__Aim of the exercise__:
Where a line in the data below includes the word "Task", count it. State the total and nothing more.

__Data items__:
»»

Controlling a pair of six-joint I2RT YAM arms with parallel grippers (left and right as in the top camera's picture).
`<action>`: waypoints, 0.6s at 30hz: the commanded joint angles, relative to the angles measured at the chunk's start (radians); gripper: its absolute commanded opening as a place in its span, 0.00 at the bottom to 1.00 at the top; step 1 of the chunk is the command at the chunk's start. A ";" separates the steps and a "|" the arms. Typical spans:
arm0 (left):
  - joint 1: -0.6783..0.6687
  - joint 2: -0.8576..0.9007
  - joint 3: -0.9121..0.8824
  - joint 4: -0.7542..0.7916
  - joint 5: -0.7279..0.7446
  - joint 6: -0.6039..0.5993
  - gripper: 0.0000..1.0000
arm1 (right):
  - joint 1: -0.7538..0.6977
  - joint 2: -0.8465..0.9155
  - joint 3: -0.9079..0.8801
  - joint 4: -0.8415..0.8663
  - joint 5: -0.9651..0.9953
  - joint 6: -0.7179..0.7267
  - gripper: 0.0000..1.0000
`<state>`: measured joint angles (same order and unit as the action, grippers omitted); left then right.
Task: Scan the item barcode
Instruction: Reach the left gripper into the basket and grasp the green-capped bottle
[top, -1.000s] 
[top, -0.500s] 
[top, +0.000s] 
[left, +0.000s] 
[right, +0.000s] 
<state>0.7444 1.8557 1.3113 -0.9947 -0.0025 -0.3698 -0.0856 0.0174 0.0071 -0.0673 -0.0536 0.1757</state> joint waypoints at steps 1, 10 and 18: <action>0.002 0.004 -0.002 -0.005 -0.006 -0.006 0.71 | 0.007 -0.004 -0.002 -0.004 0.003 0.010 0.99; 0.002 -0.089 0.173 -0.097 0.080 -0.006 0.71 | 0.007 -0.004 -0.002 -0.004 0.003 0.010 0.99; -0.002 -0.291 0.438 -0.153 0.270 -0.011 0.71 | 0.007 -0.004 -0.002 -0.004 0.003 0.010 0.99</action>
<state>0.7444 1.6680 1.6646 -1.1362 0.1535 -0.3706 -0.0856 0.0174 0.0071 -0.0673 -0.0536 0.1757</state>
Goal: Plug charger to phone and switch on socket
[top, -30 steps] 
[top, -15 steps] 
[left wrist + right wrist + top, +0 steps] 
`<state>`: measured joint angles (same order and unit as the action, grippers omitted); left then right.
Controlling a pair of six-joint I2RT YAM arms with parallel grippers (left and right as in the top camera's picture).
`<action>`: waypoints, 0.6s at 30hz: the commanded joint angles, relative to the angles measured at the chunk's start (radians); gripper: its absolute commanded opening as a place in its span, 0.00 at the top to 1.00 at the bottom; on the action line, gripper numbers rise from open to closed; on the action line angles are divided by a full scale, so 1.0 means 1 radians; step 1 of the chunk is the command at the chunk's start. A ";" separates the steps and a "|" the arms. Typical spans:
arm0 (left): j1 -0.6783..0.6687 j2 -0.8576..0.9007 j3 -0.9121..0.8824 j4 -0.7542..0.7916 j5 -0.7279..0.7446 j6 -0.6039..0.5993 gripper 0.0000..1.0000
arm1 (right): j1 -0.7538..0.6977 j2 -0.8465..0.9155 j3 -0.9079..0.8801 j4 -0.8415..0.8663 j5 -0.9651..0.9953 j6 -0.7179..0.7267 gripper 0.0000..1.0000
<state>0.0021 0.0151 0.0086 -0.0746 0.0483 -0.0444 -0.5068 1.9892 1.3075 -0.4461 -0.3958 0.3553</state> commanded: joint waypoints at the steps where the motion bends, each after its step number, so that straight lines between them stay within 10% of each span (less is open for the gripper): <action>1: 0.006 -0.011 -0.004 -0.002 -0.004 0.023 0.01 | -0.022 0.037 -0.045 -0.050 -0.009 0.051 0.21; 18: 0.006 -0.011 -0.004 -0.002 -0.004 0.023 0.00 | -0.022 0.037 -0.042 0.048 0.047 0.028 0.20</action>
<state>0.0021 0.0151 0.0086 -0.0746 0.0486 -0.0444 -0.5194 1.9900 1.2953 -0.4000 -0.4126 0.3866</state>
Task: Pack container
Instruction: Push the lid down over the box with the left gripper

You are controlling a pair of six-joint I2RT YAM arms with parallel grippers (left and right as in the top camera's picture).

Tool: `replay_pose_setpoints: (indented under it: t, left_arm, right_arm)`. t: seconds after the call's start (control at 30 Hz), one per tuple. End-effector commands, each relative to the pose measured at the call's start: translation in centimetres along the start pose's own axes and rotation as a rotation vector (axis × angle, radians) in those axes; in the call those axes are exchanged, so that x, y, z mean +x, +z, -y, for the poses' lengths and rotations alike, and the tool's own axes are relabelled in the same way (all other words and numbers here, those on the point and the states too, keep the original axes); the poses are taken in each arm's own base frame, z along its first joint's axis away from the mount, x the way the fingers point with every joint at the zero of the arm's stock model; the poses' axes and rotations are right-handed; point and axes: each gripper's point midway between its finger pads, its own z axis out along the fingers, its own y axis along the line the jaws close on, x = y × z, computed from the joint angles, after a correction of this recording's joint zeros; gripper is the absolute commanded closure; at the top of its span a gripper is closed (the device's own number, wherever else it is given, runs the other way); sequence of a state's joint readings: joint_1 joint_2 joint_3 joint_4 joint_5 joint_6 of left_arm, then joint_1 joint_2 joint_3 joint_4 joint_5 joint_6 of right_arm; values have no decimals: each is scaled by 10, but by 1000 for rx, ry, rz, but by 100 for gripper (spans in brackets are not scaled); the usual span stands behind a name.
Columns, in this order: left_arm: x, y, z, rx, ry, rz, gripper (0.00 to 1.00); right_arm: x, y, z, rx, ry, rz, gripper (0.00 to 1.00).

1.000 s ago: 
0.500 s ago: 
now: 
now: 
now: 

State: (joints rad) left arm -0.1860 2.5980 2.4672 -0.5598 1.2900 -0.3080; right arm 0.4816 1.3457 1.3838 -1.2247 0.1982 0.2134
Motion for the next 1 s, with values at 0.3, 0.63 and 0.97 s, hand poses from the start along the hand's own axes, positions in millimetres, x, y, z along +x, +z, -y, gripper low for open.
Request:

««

__Written solution__:
2